TASK PROMPT:
Find the string "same" in the entries and copy each line that has it.

GIVEN INFORMATION:
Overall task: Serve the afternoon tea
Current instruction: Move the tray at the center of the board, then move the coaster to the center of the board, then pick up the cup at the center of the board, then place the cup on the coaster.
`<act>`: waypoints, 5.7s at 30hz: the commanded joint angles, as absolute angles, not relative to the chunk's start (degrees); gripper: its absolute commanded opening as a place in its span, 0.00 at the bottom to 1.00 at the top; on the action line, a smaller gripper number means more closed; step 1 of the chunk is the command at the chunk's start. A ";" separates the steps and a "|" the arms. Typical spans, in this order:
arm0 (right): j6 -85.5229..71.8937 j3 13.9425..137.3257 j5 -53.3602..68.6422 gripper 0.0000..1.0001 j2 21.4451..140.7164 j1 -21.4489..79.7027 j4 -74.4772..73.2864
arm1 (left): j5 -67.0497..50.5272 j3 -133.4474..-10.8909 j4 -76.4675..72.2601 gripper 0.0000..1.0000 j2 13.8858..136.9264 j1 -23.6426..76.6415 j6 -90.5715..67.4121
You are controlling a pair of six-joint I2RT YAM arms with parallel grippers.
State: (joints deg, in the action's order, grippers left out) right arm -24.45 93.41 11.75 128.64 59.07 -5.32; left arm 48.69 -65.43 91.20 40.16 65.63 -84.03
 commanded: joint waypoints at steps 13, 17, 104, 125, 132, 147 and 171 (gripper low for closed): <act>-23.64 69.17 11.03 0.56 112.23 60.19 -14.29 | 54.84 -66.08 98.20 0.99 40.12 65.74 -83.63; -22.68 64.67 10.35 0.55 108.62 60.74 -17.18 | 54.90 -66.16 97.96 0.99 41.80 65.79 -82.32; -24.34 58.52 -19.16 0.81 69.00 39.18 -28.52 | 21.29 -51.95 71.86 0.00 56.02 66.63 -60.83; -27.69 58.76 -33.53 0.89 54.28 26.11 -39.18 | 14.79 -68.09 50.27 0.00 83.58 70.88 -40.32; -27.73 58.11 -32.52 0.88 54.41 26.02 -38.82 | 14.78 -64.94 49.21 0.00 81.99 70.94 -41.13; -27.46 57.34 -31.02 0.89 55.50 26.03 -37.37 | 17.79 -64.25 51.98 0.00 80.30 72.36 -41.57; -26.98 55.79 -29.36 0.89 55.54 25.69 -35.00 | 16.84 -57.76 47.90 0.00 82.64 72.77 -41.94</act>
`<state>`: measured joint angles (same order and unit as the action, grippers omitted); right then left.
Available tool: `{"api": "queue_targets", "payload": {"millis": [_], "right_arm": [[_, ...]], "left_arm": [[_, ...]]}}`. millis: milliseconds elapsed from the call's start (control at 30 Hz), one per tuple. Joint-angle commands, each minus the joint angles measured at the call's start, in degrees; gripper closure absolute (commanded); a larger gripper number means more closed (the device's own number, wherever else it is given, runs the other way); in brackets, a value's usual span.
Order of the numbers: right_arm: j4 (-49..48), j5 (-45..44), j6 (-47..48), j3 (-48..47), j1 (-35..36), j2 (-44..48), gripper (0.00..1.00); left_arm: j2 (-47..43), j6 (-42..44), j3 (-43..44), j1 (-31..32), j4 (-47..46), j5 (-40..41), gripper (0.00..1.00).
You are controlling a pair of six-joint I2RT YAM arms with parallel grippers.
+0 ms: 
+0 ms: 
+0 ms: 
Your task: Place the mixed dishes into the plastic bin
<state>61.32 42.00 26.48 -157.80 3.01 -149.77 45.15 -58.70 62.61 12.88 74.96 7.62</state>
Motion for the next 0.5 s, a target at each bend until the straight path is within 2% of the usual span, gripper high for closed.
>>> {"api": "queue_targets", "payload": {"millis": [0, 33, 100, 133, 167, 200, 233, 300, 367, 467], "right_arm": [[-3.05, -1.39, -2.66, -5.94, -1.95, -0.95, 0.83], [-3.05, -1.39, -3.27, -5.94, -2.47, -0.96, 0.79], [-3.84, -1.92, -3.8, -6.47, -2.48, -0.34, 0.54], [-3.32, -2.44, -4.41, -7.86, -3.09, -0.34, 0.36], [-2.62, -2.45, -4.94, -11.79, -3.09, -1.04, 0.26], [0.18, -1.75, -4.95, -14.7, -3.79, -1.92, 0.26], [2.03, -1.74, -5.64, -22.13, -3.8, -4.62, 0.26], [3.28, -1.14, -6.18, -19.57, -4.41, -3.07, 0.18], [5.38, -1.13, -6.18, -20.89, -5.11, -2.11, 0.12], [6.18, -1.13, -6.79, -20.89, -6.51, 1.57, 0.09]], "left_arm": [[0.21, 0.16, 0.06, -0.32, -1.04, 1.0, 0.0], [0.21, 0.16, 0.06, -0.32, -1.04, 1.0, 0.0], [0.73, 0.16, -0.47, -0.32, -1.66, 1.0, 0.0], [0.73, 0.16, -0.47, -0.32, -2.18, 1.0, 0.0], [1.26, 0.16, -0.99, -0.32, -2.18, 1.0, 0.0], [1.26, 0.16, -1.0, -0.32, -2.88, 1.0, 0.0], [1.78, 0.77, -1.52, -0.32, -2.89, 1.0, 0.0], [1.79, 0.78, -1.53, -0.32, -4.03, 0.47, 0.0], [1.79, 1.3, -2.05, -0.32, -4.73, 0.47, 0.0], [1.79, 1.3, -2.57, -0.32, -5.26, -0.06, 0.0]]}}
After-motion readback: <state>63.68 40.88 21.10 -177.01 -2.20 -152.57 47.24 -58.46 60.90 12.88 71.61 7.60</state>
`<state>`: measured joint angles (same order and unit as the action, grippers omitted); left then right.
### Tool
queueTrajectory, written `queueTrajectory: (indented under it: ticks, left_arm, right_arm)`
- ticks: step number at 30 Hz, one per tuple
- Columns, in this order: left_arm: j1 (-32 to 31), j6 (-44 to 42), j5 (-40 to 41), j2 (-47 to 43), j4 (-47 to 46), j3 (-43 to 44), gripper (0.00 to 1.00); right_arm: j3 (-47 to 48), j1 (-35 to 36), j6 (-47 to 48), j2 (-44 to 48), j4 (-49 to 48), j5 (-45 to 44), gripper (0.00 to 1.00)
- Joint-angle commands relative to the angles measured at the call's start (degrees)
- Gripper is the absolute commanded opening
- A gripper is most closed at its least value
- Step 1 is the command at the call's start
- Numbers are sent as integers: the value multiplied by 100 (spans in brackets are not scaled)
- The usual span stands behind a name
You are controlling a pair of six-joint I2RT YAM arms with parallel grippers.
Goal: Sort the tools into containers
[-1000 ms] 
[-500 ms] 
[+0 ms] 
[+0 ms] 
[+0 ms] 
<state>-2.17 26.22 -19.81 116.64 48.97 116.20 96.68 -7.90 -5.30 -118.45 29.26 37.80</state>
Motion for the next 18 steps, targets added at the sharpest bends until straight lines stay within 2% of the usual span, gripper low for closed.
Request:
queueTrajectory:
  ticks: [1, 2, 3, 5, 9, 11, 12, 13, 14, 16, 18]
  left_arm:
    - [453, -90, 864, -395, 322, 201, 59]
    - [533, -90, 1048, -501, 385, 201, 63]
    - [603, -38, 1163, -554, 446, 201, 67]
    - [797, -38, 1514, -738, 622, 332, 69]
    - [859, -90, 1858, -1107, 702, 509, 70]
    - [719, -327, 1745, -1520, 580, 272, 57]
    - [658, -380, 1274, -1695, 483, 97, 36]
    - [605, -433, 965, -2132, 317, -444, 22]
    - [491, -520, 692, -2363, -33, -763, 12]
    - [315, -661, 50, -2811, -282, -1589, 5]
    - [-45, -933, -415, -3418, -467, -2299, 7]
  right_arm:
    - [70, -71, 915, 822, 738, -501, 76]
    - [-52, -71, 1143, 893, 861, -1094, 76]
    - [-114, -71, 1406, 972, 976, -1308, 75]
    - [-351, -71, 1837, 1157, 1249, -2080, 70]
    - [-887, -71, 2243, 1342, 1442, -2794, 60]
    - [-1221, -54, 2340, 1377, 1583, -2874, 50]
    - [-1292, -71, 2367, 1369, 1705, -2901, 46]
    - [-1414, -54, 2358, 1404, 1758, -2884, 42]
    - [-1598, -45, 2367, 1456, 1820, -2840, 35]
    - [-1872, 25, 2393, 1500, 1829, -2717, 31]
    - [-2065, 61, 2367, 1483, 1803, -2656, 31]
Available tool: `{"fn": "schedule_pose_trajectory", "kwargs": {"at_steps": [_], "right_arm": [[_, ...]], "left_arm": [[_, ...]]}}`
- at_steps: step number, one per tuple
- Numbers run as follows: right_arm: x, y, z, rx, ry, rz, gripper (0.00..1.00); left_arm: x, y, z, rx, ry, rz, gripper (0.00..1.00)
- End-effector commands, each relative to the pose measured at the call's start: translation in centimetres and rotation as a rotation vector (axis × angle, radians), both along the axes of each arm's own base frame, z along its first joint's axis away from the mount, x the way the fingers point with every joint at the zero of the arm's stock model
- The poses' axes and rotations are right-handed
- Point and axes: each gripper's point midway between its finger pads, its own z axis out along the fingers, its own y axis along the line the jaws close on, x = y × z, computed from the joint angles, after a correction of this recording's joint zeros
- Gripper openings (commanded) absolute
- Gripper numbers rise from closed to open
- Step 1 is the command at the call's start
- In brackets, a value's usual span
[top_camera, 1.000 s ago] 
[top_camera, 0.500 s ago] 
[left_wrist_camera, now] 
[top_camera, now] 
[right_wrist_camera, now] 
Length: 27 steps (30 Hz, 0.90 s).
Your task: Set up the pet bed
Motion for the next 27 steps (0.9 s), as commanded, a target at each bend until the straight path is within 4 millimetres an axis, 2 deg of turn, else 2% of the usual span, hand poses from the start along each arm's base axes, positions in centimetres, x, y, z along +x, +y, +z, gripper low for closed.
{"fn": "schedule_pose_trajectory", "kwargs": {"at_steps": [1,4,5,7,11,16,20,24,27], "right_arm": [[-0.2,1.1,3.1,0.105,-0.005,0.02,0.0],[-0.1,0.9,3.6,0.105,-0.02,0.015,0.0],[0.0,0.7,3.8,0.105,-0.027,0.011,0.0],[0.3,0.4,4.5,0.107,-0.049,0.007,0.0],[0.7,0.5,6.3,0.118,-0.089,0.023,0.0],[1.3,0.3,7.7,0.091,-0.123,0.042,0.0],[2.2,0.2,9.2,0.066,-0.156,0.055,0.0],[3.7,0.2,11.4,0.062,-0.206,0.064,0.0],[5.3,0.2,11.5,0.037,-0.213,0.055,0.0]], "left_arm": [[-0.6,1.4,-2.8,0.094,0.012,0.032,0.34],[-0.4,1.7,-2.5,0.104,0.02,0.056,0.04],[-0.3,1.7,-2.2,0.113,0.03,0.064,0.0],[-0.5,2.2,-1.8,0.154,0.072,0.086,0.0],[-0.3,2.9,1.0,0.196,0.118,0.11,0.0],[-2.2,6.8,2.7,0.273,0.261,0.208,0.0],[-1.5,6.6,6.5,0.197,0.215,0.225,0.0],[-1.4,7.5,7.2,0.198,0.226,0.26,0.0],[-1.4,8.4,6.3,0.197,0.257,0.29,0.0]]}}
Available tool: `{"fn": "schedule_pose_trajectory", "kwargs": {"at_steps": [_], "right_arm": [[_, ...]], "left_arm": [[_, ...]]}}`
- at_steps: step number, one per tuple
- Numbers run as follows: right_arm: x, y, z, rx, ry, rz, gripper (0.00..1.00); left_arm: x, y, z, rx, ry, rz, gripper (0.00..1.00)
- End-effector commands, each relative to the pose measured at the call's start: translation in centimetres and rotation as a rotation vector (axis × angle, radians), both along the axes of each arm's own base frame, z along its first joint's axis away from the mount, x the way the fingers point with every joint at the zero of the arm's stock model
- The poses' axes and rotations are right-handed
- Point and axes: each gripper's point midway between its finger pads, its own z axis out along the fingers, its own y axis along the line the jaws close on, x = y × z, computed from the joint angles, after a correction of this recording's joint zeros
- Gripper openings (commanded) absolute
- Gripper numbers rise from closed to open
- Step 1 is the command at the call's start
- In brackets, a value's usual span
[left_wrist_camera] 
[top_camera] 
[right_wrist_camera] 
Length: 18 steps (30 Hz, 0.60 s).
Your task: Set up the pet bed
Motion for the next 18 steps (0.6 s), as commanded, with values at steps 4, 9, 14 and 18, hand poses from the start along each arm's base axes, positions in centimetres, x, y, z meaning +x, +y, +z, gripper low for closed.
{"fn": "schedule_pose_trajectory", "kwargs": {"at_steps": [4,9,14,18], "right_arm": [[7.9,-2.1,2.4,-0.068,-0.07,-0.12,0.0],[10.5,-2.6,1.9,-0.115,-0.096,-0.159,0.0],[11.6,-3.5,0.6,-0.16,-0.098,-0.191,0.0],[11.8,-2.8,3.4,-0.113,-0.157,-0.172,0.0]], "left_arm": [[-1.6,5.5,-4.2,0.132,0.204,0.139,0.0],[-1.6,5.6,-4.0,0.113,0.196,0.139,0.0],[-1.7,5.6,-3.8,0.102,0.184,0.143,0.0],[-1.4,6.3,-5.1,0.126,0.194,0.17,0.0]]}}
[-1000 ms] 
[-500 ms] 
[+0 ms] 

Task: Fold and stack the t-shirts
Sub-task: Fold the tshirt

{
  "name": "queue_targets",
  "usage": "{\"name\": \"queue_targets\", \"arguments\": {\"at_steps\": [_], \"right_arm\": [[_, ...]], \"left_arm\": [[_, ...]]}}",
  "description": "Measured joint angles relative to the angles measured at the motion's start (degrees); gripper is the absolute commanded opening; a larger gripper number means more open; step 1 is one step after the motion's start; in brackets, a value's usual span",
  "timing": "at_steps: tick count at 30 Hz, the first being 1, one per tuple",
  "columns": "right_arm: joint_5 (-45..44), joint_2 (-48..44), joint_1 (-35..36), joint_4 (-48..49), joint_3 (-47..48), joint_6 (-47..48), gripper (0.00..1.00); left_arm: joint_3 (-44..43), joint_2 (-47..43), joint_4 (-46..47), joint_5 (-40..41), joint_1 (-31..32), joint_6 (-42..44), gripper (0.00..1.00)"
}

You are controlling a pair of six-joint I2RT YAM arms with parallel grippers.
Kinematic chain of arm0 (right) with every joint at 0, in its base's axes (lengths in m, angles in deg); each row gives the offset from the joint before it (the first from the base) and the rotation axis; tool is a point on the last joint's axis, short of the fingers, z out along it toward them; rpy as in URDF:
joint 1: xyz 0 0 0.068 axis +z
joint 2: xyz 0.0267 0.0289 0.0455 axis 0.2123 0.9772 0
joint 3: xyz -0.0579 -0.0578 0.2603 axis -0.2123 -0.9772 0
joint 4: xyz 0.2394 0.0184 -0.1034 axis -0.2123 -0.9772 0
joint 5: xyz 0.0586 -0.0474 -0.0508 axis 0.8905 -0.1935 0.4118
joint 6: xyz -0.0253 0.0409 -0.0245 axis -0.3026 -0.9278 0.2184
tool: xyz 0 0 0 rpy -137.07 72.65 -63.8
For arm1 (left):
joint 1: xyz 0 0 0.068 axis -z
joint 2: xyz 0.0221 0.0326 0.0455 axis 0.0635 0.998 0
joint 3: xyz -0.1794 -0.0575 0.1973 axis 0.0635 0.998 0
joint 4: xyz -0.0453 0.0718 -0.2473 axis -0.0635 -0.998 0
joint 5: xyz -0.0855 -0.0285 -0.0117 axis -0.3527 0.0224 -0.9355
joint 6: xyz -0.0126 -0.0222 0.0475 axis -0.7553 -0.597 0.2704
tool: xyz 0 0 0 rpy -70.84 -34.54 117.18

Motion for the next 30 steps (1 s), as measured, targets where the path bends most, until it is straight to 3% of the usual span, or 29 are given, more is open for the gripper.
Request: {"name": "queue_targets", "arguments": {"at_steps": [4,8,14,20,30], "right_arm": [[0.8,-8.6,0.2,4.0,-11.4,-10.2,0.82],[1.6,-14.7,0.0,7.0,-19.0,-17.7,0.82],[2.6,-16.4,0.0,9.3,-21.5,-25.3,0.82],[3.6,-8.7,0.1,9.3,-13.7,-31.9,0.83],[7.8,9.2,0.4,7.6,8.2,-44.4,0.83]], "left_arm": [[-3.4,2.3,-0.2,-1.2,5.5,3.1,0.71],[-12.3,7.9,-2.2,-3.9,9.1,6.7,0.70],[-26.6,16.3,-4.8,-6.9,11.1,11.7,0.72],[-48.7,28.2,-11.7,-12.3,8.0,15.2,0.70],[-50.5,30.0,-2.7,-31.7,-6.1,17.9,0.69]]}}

RESPONSE TO THIS EXERCISE:
`<state>`: measured joint angles (same order and unit as the action, grippers omitted); right then left.
`<state>`: measured joint angles (same order and unit as the action, grippers omitted); left then right.

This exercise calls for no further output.